Now, I have heard the universities arguments and in the spirit of fairness, I will put one of them here: Without the institutions and the brand of these universities, there would be no income for these individuals. In other words, these 18-22 year olds could not go out and start their own “Developmental Football League” and expect to generate any interest or for that matter, revenue due to the fact that there wouldn’t be any fan interest. I will give the universities this point. Bravo. Without the institution, the kids would just be good football players waiting to go pro killing time in a developmental league.But, and I will cite the Ivy League for my example, with just a bunch of average student athletes, and by average I mean average athletically, these institutions would not be vying for the National Championships and undefeated seasons that they all desperately want. So, the university “needs” the capable student-athlete (again, in the athletic sense) in order to be able to generate the revenue streams and maintain the fan interest that they enjoy today - which pays the bills for ALL the other athletic programs within the university. In this case, the universities need them more than they need the university.
Point to the Student Athlete.Oh wait - You're not convinced? Okay, let's probe a little deeper. What the universities have allowed to happen is the same thing that happens in any capital endeavor where the demand is constant and the need to feed the corporate beast cannot be contained: In a word, GREED. I define corporate greed as the greed that occurs at every level in the corporate process. From the consumer, to the worker making the goods all the way up to the CEO who gets stock options. But now you have it in the most heralded of all institutions: College Universities.
Why did Michigan add luxury boxes? Why does the football calendar allow for 12 games when there only used to be 9? Why were more bowls added to a system that originally had 1 (a hundred years ago) and then slowly built up to 4 and now stands at 37? Why did bowls go from a break-even proposition to a $25M payout for the National Championship?
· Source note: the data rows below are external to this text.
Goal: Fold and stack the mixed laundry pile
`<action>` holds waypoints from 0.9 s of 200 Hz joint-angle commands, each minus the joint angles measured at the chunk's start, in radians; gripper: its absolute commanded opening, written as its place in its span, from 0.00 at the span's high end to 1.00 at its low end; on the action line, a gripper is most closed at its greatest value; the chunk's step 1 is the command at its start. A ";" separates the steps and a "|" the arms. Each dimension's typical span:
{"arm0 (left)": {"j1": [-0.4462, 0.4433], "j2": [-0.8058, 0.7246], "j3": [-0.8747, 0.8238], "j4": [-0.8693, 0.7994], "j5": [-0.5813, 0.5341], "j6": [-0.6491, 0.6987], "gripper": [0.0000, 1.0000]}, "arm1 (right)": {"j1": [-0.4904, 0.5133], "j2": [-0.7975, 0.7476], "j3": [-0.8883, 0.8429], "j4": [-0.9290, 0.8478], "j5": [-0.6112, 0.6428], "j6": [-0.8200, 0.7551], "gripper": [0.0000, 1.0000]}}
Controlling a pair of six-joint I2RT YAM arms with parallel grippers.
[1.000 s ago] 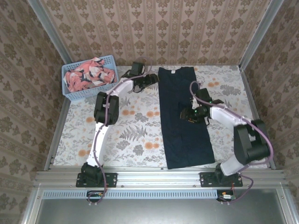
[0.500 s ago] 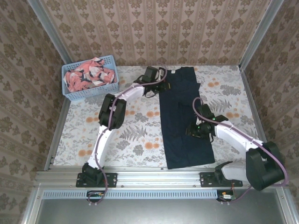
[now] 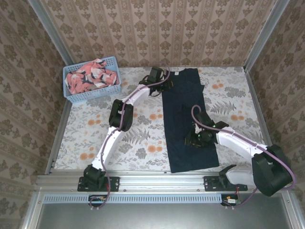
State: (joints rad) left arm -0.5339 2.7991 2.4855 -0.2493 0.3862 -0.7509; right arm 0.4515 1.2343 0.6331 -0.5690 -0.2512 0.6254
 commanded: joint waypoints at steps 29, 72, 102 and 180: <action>0.055 0.020 0.040 -0.135 -0.074 -0.003 1.00 | 0.094 -0.152 -0.087 -0.129 -0.095 0.103 0.63; 0.072 0.008 0.036 -0.156 -0.073 0.011 1.00 | 0.177 -0.113 -0.113 -0.025 -0.122 0.168 0.63; 0.073 0.007 0.030 -0.152 -0.067 0.014 1.00 | 0.179 -0.081 -0.100 -0.080 -0.053 0.155 0.63; 0.104 0.009 0.018 -0.149 -0.060 0.010 1.00 | 0.195 -0.170 -0.172 -0.017 -0.078 0.246 0.62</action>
State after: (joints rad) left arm -0.4591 2.8006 2.5118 -0.3145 0.3618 -0.7563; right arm 0.6338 1.0634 0.5018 -0.6445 -0.2955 0.8124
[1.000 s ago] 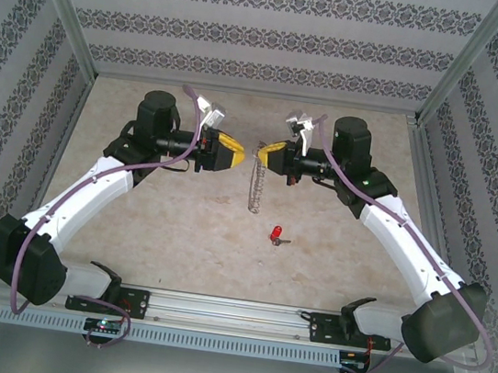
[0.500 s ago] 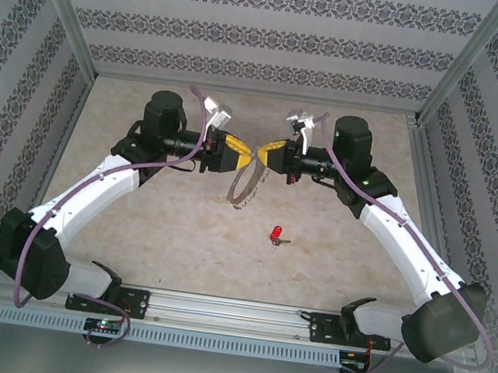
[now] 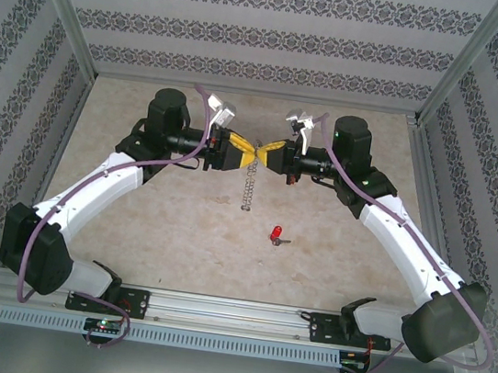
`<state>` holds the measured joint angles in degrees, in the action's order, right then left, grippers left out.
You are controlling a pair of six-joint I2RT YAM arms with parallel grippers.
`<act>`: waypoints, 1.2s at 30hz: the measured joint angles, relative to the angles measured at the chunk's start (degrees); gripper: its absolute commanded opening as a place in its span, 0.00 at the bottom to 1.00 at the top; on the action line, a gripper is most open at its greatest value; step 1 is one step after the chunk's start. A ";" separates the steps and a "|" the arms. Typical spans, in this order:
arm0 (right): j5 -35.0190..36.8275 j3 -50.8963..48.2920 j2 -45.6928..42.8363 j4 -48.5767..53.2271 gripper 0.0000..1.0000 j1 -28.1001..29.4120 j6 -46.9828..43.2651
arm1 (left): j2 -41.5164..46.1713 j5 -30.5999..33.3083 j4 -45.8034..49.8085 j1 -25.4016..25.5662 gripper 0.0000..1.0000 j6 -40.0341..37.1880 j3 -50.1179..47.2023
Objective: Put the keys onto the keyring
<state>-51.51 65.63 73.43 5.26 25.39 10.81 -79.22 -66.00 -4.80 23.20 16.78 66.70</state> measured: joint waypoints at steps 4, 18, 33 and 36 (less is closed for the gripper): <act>0.04 0.00 0.00 0.00 0.00 0.00 0.26 | -0.57 -0.07 -0.42 0.00 0.37 0.00 0.22; 1.05 0.00 -0.35 0.02 0.00 -0.15 0.42 | 0.79 1.42 2.01 -0.39 0.40 -3.06 1.38; -0.48 0.00 -1.40 -0.87 0.00 0.00 1.03 | 0.72 1.66 2.25 -1.57 0.40 -3.04 1.75; -0.48 0.00 -1.40 -0.92 0.00 0.35 1.03 | -0.26 0.81 1.55 -1.51 0.40 -2.29 1.79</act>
<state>-51.99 65.63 72.03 4.34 25.74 11.84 -79.48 -65.19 -3.25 21.69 14.48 68.49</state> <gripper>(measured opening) 0.063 0.404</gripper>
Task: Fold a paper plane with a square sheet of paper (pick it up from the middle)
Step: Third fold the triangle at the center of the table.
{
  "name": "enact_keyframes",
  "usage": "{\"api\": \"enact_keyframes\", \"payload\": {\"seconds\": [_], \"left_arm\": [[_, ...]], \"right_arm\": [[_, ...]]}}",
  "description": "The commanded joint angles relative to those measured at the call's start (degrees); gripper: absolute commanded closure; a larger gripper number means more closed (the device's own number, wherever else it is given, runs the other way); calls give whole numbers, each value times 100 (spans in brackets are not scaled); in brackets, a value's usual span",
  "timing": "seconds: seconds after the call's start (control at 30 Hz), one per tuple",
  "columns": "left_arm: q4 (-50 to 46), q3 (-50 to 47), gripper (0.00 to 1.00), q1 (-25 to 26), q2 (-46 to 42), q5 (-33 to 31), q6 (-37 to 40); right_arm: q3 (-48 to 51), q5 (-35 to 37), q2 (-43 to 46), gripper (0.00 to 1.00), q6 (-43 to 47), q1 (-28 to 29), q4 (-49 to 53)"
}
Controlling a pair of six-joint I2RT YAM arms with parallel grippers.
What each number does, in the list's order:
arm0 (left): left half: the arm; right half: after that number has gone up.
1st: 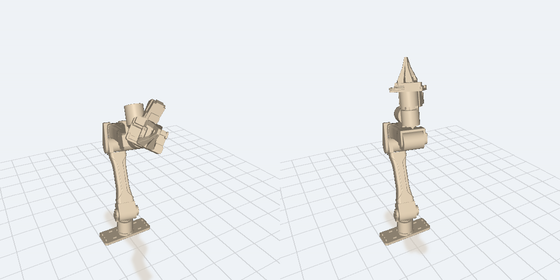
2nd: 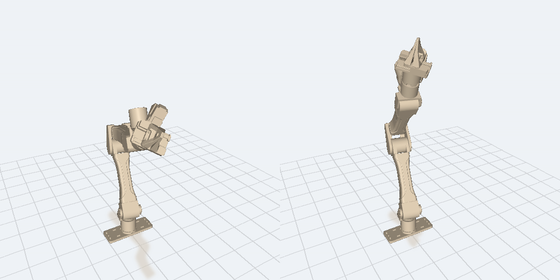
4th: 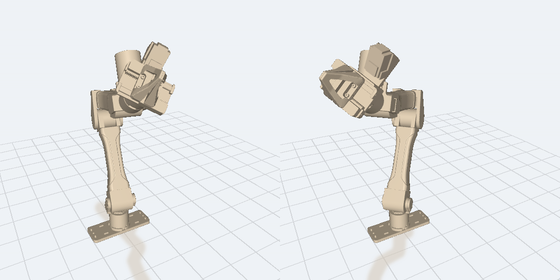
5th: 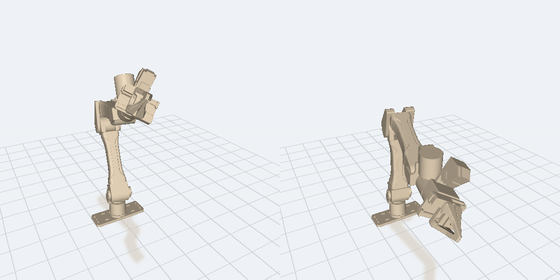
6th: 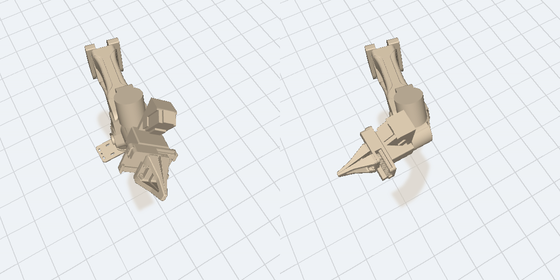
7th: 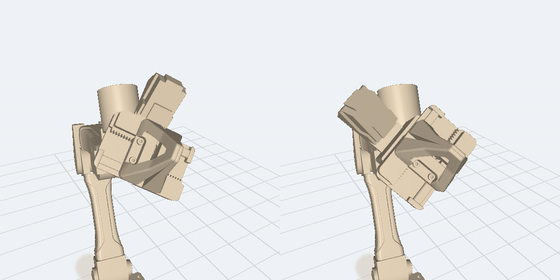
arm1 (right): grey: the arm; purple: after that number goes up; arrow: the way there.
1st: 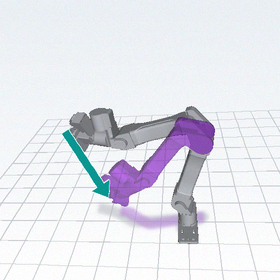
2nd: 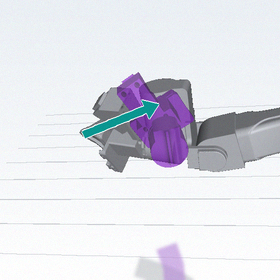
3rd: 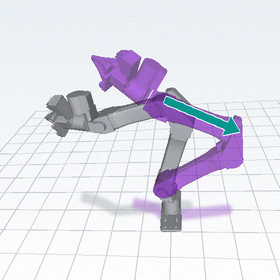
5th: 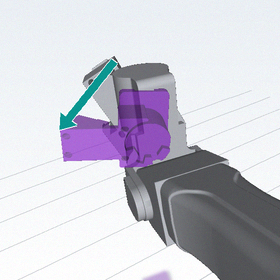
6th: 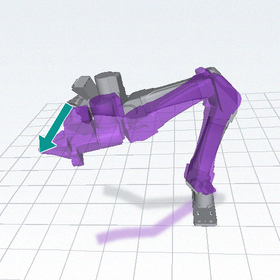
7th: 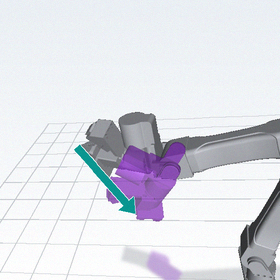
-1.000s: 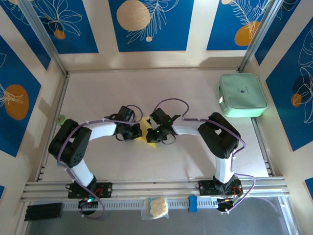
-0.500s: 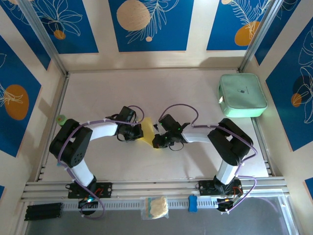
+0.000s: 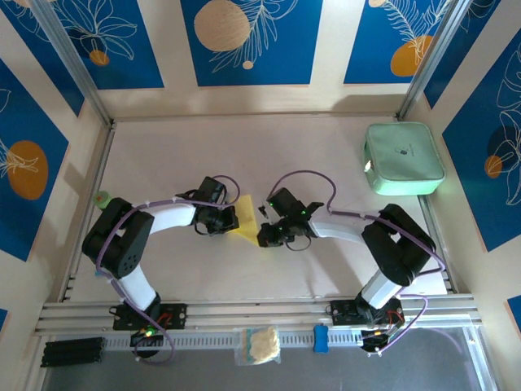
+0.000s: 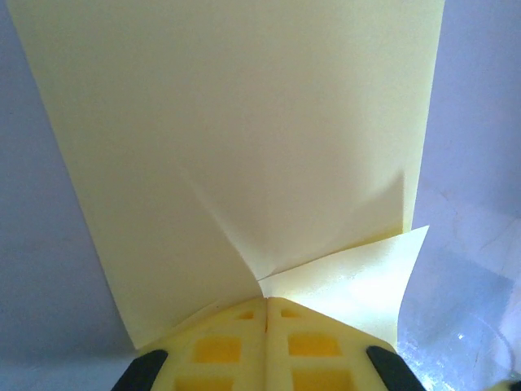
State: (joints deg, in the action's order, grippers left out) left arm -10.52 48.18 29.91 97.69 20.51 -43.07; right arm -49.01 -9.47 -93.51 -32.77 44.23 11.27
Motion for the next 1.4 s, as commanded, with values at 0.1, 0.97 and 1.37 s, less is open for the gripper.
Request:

Why did ticket prices go from $10 in the 1970’s to $100 to $120 for premium games in 40 years (a 10x increase)?The University BRAND did all that? REALLY?
The product on the field and the athletes participating had NOTHING TO DO WITH ANY OF THAT???Excuse the MMQ while I reset the BS meter….
Why SHOULDN’T the Student Athlete that helps generate this revenue get something out of it? Or should I say, something more out of it then their education especially if they are the ones who are directly affecting the increase in revenues?? And more importantly, they are the ones putting themselves in harm’s way and taking the risk?I’m not denying a collegiate female cross country runner the opportunity to go out and get a shoe endorsement. Or a golfer to go out and endorse Titleist. In fact, I would encourage her to do just that. But the same should go for a kid like Denard Robinson who’s best endorsement opportunity(s) was during his 4 years at the University of Michigan. We all thought that his chances in the pros would be marginal at best. Yet, Denard was denied an opportunity to capitalize on his likeness and his ability while he was in his prime.
That’s Wrong…In so many ways. Just like Desmond not being able to autograph a picture of himself 20 years after the fact.
If this ruling helps get that and all these problems fixed or at least on the road to being fixed…I’m all for it.